> Exercise instructions:
Line by line, restate the material word for word, omitting any image.

===============

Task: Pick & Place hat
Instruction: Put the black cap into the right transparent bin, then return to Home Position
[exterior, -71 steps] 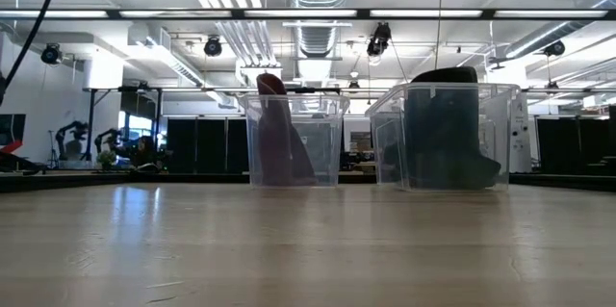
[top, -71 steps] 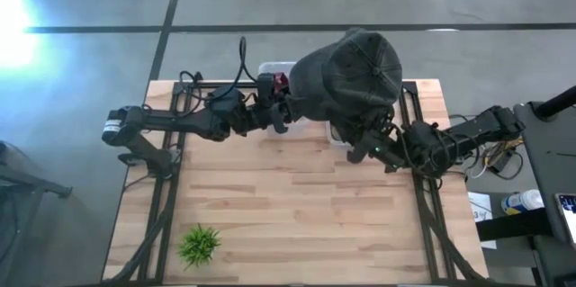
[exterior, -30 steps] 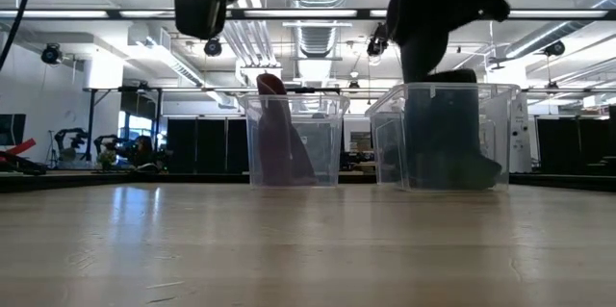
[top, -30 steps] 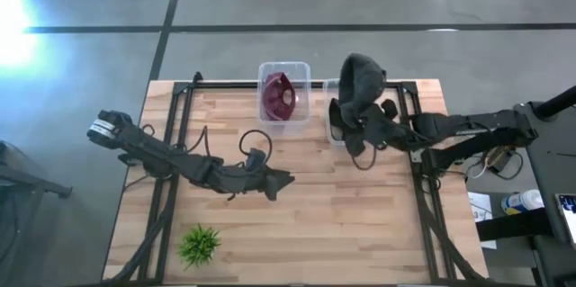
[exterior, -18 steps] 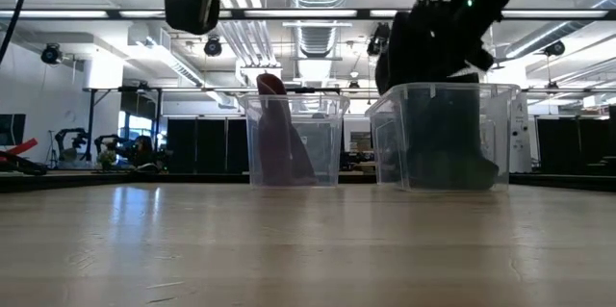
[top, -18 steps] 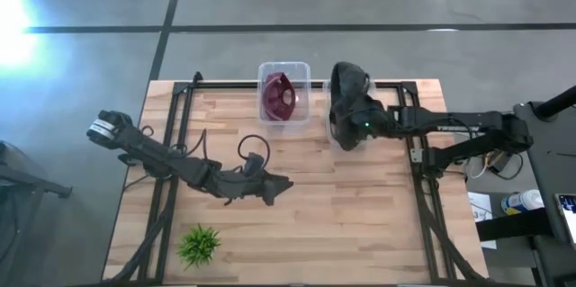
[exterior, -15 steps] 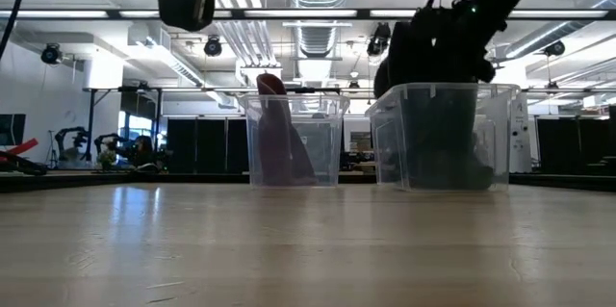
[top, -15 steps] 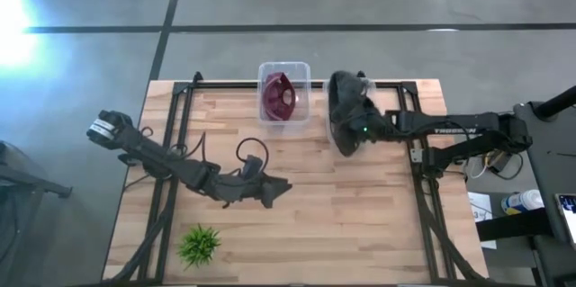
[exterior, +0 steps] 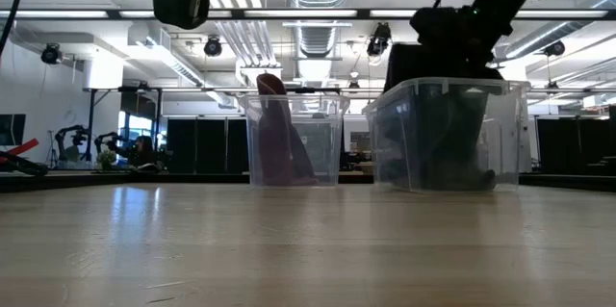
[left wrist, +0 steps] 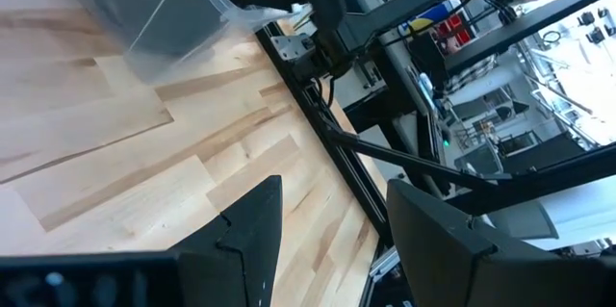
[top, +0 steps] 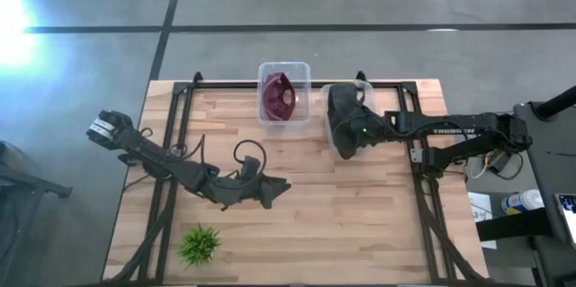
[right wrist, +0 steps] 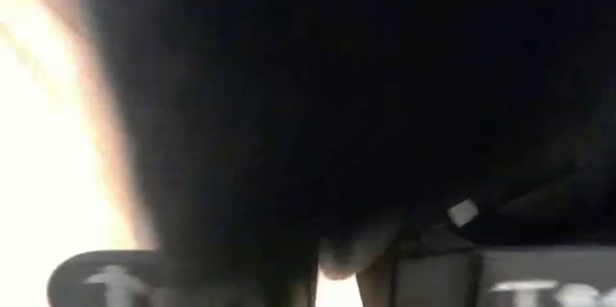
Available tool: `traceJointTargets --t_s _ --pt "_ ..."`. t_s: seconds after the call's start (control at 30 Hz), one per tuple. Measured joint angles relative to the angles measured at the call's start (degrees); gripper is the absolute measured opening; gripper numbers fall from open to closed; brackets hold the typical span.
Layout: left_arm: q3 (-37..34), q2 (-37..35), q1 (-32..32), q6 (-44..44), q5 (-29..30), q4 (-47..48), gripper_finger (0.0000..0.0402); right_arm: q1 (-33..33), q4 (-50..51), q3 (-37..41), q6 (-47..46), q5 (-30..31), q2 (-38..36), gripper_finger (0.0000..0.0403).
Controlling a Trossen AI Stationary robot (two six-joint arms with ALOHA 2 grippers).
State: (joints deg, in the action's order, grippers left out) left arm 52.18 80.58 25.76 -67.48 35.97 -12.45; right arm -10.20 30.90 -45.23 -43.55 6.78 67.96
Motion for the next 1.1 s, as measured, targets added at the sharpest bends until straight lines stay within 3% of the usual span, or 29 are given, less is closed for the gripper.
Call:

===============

> Solution:
Task: Pick & Place hat
Instruction: Put the black cap into the right transparent bin, then return to Home Position
[exterior, -71 steps] 
[top, -71 steps] 
[exterior, -30 steps] 
[top, -30 steps] 
[exterior, -18 steps] 
[top, -18 steps] 
[exterior, -15 steps] 
[top, -15 steps] 
[exterior, +0 steps] 
[left wrist, +0 steps] 
[top, +0 steps] 
[right wrist, +0 steps] 
Available tool: `traceJointTargets --t_s _ --pt "_ ..."`. t_s: seconds after the call's start (control at 30 Hz), one per tuple. Measured joint angles relative to the angles measured at the call's start (degrees); gripper is the absolute measured opening; gripper numbers fall from open to closed; brackets hold the typical span.
Layout: left_arm: q3 (-37..34), q2 (-37..35), q1 (-32..32), q6 (-44..44), q5 (-29..30), q4 (-47..48), gripper_finger (0.0000..0.0402); right_arm: q1 (-33..33), q4 (-50..51), q3 (-37..41), q6 (-47..46), q5 (-30..31), q2 (-38..36), gripper_finger (0.0000..0.0403).
Controlling a Trossen AI Stationary robot (two six-joint arms with ALOHA 2 grippers).
State: (joints deg, in the action's order, grippers left out) left arm 52.18 80.58 25.76 -67.48 35.97 -12.45; right arm -10.20 30.90 -45.23 -43.55 6.78 67.96
Motion for the next 1.1 s, as measured, targets added at the sharpest bends until straight lines stay within 3% of the usual span, or 29 are given, less is closed for the gripper.
Call:

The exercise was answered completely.